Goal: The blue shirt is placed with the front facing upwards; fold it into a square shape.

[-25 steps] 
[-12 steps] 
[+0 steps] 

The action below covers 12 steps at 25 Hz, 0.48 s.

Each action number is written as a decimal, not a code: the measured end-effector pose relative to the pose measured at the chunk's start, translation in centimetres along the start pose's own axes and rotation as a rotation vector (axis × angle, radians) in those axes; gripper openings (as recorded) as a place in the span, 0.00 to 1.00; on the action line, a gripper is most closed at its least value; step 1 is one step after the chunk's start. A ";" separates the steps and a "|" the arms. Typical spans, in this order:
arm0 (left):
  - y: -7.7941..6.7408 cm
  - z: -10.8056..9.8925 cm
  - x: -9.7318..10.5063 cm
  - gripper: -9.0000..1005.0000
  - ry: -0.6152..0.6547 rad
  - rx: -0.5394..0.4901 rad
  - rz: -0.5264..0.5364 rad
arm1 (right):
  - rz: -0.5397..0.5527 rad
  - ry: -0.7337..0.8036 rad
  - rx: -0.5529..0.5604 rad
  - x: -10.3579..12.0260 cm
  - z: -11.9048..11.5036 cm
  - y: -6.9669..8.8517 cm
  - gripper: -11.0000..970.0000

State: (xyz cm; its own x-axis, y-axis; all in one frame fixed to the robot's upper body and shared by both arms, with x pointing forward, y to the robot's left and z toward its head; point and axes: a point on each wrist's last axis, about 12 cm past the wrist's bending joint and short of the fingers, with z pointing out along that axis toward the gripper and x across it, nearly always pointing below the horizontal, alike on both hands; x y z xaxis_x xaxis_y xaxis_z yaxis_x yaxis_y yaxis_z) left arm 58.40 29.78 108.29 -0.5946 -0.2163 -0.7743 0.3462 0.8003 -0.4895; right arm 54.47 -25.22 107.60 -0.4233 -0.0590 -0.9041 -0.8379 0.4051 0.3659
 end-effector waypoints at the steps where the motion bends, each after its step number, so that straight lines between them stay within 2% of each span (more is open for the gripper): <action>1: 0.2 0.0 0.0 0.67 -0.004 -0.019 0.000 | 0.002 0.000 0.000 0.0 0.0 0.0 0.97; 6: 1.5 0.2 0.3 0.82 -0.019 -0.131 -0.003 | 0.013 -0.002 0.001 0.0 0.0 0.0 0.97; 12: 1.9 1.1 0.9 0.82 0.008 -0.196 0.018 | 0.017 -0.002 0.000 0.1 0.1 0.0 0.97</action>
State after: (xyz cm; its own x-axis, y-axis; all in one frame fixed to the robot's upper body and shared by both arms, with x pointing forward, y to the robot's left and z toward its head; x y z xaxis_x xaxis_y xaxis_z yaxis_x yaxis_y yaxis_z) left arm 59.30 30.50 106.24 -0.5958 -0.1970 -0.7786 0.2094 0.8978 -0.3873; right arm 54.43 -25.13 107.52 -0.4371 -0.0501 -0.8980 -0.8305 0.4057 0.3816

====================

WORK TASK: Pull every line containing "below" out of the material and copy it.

SOLUTION FOR THIS TASK:
The action below covers 12 steps at 25 Hz, 0.48 s.
State: (xyz cm; its own x-axis, y-axis; all in one frame fixed to the robot's upper body and shared by both arms, with x pointing forward, y to the robot's left and z toward its head; point and axes: a point on each wrist's last axis, about 12 cm past the wrist's bending joint and short of the fingers, with z pointing out along that axis toward the gripper and x across it, nearly always pointing below the horizontal, alike on both hands; x y z xaxis_x xaxis_y xaxis_z yaxis_x yaxis_y yaxis_z) left arm 58.40 29.78 108.29 -0.5946 -0.2163 -0.7743 0.3462 0.8003 -0.4895; right arm 54.47 -25.22 107.60 -0.4233 -0.0590 -0.9041 -0.8379 0.4051 0.3659

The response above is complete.